EXERCISE. Will you transcribe the entries that follow, exactly and in full?

____ DATA PROVIDED

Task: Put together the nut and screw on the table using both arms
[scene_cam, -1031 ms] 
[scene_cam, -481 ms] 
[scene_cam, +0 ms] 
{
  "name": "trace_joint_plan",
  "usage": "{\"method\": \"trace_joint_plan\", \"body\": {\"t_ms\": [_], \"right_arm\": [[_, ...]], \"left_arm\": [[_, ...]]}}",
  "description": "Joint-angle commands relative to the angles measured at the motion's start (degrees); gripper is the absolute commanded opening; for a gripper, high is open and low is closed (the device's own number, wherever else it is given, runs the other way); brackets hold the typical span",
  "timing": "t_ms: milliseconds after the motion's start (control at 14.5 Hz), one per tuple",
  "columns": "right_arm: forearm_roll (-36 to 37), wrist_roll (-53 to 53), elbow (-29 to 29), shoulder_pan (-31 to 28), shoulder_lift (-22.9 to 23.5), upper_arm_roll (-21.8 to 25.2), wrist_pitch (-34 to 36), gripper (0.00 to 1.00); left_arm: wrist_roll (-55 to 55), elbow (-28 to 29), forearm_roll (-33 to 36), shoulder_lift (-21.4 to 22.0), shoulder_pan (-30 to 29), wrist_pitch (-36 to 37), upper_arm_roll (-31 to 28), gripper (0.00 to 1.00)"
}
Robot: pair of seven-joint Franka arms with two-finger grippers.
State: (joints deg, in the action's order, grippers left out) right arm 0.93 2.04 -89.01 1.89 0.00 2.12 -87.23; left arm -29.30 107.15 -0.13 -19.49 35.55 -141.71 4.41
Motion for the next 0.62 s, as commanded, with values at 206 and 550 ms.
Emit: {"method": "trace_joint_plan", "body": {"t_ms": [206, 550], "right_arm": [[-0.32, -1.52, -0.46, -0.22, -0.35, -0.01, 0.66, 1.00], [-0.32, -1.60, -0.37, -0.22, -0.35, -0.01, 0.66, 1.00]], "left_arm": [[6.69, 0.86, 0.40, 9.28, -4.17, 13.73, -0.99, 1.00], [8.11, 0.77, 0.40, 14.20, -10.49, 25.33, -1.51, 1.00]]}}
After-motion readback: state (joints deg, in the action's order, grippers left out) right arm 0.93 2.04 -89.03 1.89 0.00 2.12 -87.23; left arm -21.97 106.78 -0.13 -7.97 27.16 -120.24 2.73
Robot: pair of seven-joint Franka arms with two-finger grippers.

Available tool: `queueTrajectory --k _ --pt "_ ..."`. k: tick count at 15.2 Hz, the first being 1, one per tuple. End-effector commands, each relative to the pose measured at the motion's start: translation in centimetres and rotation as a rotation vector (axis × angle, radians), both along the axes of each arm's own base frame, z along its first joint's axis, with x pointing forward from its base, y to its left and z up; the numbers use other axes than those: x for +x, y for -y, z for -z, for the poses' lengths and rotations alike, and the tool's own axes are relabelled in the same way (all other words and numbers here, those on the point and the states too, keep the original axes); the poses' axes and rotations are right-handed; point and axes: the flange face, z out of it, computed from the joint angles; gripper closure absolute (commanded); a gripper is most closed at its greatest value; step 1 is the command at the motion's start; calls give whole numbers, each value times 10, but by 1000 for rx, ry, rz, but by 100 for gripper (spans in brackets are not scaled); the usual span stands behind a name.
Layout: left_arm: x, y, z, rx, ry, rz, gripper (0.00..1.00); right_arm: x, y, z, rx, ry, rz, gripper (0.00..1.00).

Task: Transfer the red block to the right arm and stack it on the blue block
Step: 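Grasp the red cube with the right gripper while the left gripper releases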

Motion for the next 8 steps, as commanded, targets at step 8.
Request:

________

OUTPUT FOR THIS EXERCISE.
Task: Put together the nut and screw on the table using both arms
[scene_cam, -1031 ms] 
[scene_cam, -481 ms] 
[scene_cam, +0 ms] 
{
  "name": "trace_joint_plan",
  "usage": "{\"method\": \"trace_joint_plan\", \"body\": {\"t_ms\": [_], \"right_arm\": [[_, ...]], \"left_arm\": [[_, ...]]}}",
  "description": "Joint-angle commands relative to the angles measured at the motion's start (degrees); gripper is the absolute commanded opening; for a gripper, high is open and low is closed (the device's own number, wherever else it is given, runs the other way); brackets hold the typical span",
  "timing": "t_ms: milliseconds after the motion's start (control at 14.5 Hz), one per tuple",
  "columns": "right_arm: forearm_roll (-36 to 37), wrist_roll (-53 to 53), elbow (-29 to 29), shoulder_pan (-31 to 28), shoulder_lift (-22.9 to 23.5), upper_arm_roll (-21.8 to 25.2), wrist_pitch (-34 to 36), gripper (0.00 to 1.00); left_arm: wrist_roll (-55 to 55), elbow (-28 to 29), forearm_roll (-33 to 36), shoulder_lift (-21.4 to 22.0), shoulder_pan (-30 to 29), wrist_pitch (-36 to 37), upper_arm_roll (-31 to 28), gripper (0.00 to 1.00)"
}
Robot: pair of seven-joint Franka arms with two-finger grippers.
State: (joints deg, in the action's order, grippers left out) right arm 0.93 2.04 -89.01 1.89 0.00 2.12 -87.23; left arm -29.30 107.15 -0.13 -19.49 35.55 -141.71 4.41
Motion for the next 0.62 s, as commanded, with values at 206 and 550 ms.
Emit: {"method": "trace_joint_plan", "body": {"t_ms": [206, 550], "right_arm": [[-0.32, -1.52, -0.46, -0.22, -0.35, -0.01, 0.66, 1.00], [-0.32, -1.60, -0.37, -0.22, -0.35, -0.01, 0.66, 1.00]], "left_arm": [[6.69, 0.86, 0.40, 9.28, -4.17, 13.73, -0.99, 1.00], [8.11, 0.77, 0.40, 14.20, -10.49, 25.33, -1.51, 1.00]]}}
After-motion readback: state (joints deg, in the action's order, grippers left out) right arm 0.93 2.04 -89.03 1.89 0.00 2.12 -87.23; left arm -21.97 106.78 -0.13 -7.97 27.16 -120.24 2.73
Robot: pair of seven-joint Franka arms with two-finger grippers.

Available tool: `queueTrajectory --k _ --pt "_ ..."`. k: tick count at 15.2 Hz, the first being 1, one per tuple. End-effector commands, each relative to the pose measured at the motion's start: translation in centimetres and rotation as a rotation vector (axis × angle, radians), both along the axes of each arm's own base frame, z along its first joint's axis, with x pointing forward from its base, y to its left and z up; the numbers use other axes than those: x for +x, y for -y, z for -z, for the poses' lengths and rotations alike, and the tool's own axes are relabelled in the same way (all other words and numbers here, those on the point and the states too, keep the original axes); the poses' axes and rotations are right-handed; point and axes: the flange face, z out of it, computed from the joint angles; gripper closure absolute (commanded); a gripper is most closed at its greatest value; step 1 is the command at the motion's start; calls give whole numbers, each value times 10, but by 1000 for rx, ry, rz, but by 100 for gripper (spans in brackets are not scaled); the usual span stands behind a name.
Layout: left_arm: x, y, z, rx, ry, rz, gripper (0.00..1.00); right_arm: x, y, z, rx, ry, rz, gripper (0.00..1.00).

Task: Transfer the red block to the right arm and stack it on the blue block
Step: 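Grasp the red cube with the right gripper while the left gripper releases
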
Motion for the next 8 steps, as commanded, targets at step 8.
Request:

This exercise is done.